> PROMPT
Take the lines below from the first through the one that contains "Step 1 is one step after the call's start" and copy them exactly.

> DATASET EXTRACT

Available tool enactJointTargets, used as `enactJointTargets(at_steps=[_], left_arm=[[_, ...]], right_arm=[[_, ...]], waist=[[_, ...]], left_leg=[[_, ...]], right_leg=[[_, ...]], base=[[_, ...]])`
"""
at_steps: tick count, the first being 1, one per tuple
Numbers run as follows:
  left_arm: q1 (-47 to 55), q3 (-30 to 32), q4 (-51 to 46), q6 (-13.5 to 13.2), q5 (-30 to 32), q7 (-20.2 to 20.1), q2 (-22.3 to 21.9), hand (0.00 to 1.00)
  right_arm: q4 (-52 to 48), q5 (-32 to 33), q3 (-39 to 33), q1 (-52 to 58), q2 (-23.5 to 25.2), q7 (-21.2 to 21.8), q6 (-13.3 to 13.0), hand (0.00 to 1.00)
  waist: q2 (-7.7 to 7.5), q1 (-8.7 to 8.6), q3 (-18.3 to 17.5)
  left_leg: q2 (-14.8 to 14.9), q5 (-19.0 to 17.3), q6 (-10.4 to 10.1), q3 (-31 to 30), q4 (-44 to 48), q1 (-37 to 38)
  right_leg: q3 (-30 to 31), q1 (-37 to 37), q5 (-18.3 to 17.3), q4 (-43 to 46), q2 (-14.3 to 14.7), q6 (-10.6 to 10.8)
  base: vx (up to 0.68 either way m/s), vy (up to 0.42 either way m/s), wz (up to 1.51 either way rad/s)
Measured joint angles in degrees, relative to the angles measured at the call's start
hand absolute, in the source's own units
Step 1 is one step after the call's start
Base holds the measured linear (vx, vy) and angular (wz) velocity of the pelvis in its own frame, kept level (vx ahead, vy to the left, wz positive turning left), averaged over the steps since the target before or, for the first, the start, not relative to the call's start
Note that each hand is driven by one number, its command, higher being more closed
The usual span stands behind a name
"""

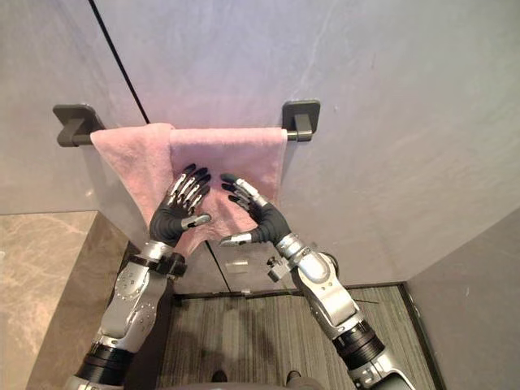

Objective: Organize washtable

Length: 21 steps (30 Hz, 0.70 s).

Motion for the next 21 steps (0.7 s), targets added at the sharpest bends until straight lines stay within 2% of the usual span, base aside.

> SOLUTION
Available tool enactJointTargets, used as `enactJointTargets(at_steps=[_], left_arm=[[_, ...]], right_arm=[[_, ...]], waist=[[_, ...]], left_leg=[[_, ...]], right_leg=[[_, ...]], base=[[_, ...]])`
"""
at_steps: tick count, the first being 1, one per tuple
Numbers run as follows:
  left_arm: q1 (-47 to 55), q3 (-30 to 32), q4 (-51 to 46), q6 (-13.5 to 13.2), q5 (-30 to 32), q7 (-20.2 to 20.1), q2 (-22.3 to 21.9), hand (0.00 to 1.00)
  right_arm: q4 (-52 to 48), q5 (-32 to 33), q3 (-39 to 33), q1 (-52 to 58), q2 (-23.5 to 25.2), q7 (-21.2 to 21.8), q6 (-13.3 to 13.0), hand (0.00 to 1.00)
  waist: q2 (-7.7 to 7.5), q1 (-8.7 to 8.6), q3 (-18.3 to 17.5)
  left_leg: q2 (-14.8 to 14.9), q5 (-19.0 to 17.3), q6 (-10.4 to 10.1), q3 (-31 to 30), q4 (-44 to 48), q1 (-37 to 38)
  right_leg: q3 (-30 to 31), q1 (-37 to 37), q5 (-18.3 to 17.3), q4 (-43 to 46), q2 (-14.3 to 14.7), q6 (-10.6 to 10.8)
  base: vx (up to 0.68 either way m/s), vy (up to 0.42 either way m/s), wz (up to 1.51 either way rad/s)
Measured joint angles in degrees, relative to the angles measured at the call's start
hand absolute, in the source's own units
Step 1 is one step after the call's start

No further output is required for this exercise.